While the weather is beyond our control there are other things that are not such as listening to the weather report and planning ahead. If we had thought a bit beforehand we might have cut all the lettuce before the heat started and been able to save it in the cooler for a few days to put into CSA boxes or sell at markets. But alas, instead it has become fertilizer for some new, heat resistant crop.

The same weather that caused our lettuce to grow big and beautiful and to then hit puberty at lightning speed is also somewhat responsible for our weed problem. Although, to be fair, we’re more than a little responsible ourselves. As Richard says, “I know how to farm better than I do.” In an organic garden without the help of herbicides weeds can quickly grow out of control and the best method for subduing them is to kill them before they take hold. Till the plot once to kill the current weeds and then again to kill the seedlings before they have a chance to breed. But pressed for time many of the Coon Rock garden plots were only tilled once and the weeds are now threatening to crowd out the crops we were in such a hurry to plant. Now we’re in a race against the weeds to harvest our crops before the weeds can go to seed and infest every corner of our 5 acre garden. Score? Coon Rock:0 Weeds: 1,000,000.

And finally the carrots after which this post is named. It’s hard to figure out what to blame in their case. I think it’s more like a learning curve than a failure. As you saw in a previous post, our carrots were started in compost and then transplanted into the garden which is compost infused local soil. The problem is that the local soil here in NC is naturally clay-filled. Carrots apparently prefer softer soil and these carrots quickly gave up in our dense, orange dirt. As you can see the carrots manage for about two inches and then begin to grow in spirals to compensate for their lack of ability to dig in deeper. Jamie has compared their appearance to many anatomical features, none of which I like to think about while eating.
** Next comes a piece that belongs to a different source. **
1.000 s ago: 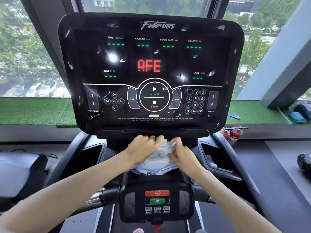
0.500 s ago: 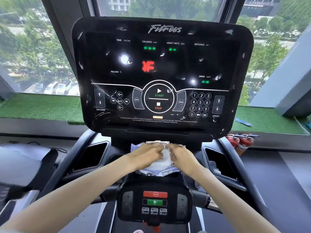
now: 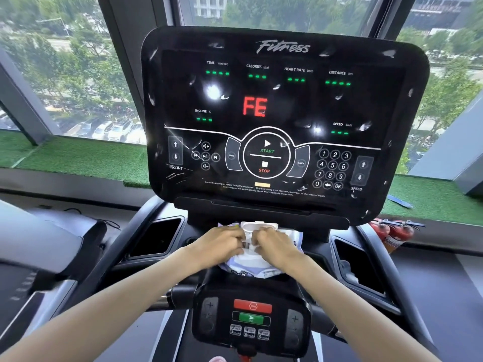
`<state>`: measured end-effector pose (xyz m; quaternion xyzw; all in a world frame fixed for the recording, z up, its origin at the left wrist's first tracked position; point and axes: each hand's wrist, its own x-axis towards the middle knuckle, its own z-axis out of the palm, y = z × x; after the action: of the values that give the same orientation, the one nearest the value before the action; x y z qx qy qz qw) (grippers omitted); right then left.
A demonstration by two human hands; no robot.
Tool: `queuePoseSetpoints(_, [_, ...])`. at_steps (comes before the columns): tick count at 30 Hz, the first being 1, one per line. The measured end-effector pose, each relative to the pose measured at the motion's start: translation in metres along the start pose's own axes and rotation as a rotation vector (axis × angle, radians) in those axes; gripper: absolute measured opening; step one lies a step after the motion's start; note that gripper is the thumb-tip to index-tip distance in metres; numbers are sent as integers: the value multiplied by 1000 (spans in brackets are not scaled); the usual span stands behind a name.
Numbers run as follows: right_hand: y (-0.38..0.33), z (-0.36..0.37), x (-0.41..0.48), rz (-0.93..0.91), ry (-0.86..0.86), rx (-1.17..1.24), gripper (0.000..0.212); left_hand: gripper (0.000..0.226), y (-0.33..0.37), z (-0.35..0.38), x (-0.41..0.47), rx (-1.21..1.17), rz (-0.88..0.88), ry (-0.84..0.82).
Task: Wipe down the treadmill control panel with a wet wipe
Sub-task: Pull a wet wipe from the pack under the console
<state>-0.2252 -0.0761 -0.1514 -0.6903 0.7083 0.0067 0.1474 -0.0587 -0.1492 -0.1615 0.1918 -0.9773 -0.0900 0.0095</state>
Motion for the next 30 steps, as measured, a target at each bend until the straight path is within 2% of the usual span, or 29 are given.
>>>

No matter what small or large tragedies you have to face in your own garden you’ll still have to eat. With that in mind here are some late spring/early summer menu suggestions:

  • Start your day with Zucchini Fritters and sour cream. A great way to use up the zucchini that many of us are already getting overwhelmed with (Unless, in another stroke of bad luck, your zucchini plant have been killed by blight)
  • Lunch can be a quick-to-prepare affair with Grilled Cheese and Zucchini Sandwiches or a wonderfully light plate of Cucumbers with Yogurt Sauce.
  • Dinner can take advantage of the plentiful broccoli in Spicy Broccoli Garlic Pasta and your mutant carrots may be cut into normal-looking pieces and tossed with the last snow peas of the season in Buttered Peas and Carrots.
  • With strawberries and rhubarb a wistful memory it’s time to look towards herbs to provide dessert until the next batch of berries comes into season. Personally I think there’s nothing better at the end of a hot day than a scoop of homemade Mint Chocolate Chip Ice Cream.

2 Comments

  1. I fear I will have nightmares about those carrots!

  2. Those are some strange looking carrots, but they were mighty tasty.